### Exercise
Return, character for character, the lines from the one bearing "For verification purposes, determine whether any black zigzag" through the end of the material. Omit everything before that line.

Segment Start: Extracted information

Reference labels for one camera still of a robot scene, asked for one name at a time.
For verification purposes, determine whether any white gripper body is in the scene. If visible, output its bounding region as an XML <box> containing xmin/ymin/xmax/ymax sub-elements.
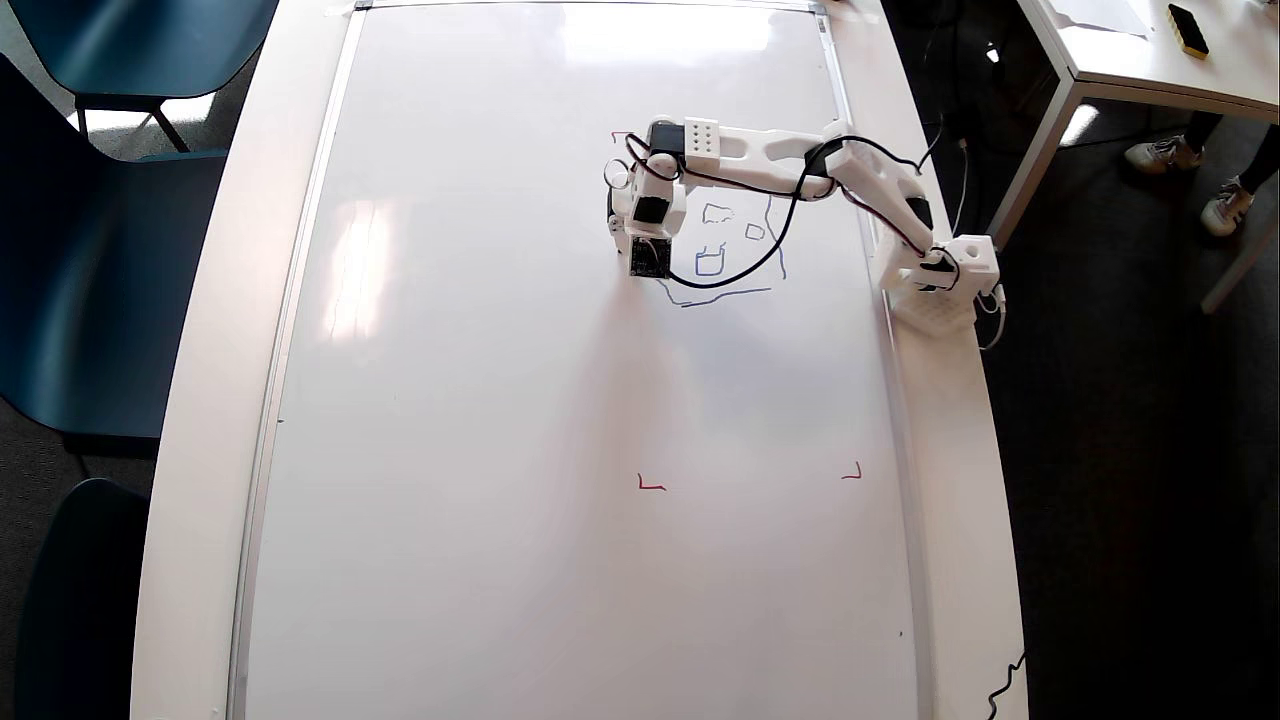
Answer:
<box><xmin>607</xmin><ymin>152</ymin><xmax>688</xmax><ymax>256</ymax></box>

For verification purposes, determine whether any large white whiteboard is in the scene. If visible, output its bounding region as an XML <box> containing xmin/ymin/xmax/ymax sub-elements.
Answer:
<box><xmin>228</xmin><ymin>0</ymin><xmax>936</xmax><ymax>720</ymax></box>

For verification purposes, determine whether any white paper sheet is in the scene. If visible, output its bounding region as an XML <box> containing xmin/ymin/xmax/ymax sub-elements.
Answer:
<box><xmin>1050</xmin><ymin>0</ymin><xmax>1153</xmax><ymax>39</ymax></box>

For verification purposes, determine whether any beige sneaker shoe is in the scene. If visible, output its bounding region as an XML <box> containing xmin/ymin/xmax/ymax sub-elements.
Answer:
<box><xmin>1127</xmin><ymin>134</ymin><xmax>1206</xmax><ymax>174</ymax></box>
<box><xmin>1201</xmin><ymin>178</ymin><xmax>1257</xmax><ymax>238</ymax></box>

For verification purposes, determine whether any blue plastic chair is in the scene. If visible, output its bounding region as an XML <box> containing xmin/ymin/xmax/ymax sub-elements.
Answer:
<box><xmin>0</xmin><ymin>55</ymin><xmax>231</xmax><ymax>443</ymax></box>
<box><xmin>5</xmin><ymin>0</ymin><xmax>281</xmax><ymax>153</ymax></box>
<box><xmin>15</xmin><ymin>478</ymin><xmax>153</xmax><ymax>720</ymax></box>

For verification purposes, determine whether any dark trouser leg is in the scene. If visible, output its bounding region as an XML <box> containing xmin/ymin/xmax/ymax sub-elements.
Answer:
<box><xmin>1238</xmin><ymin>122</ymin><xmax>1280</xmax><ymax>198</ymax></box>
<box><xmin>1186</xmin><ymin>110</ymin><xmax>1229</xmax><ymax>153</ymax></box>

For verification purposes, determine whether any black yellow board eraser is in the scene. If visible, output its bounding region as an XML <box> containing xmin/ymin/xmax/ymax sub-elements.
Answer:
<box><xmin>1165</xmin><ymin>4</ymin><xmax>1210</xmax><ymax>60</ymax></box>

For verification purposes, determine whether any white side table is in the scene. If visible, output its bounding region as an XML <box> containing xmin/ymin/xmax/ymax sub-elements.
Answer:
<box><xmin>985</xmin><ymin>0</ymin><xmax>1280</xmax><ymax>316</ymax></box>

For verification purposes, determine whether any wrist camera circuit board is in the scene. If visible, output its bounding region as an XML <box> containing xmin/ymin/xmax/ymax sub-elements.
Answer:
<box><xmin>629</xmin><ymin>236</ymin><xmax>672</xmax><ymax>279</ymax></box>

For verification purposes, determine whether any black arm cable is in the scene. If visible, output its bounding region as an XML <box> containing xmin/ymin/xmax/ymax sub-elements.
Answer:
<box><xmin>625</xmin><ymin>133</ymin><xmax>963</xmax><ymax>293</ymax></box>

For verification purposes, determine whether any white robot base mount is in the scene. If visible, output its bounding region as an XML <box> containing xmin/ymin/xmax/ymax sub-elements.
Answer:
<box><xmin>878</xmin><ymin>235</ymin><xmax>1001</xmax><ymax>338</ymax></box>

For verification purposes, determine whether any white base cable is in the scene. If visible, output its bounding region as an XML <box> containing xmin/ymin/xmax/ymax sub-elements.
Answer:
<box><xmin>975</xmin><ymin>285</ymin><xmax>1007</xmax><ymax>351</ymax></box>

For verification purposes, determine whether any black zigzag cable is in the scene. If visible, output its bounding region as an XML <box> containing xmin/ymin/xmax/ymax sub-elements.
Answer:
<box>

Segment End: Extracted information

### Solution to this exercise
For verification purposes, determine whether any black zigzag cable is in the scene. If visible, output its bounding region as an XML <box> containing xmin/ymin/xmax/ymax sub-elements.
Answer:
<box>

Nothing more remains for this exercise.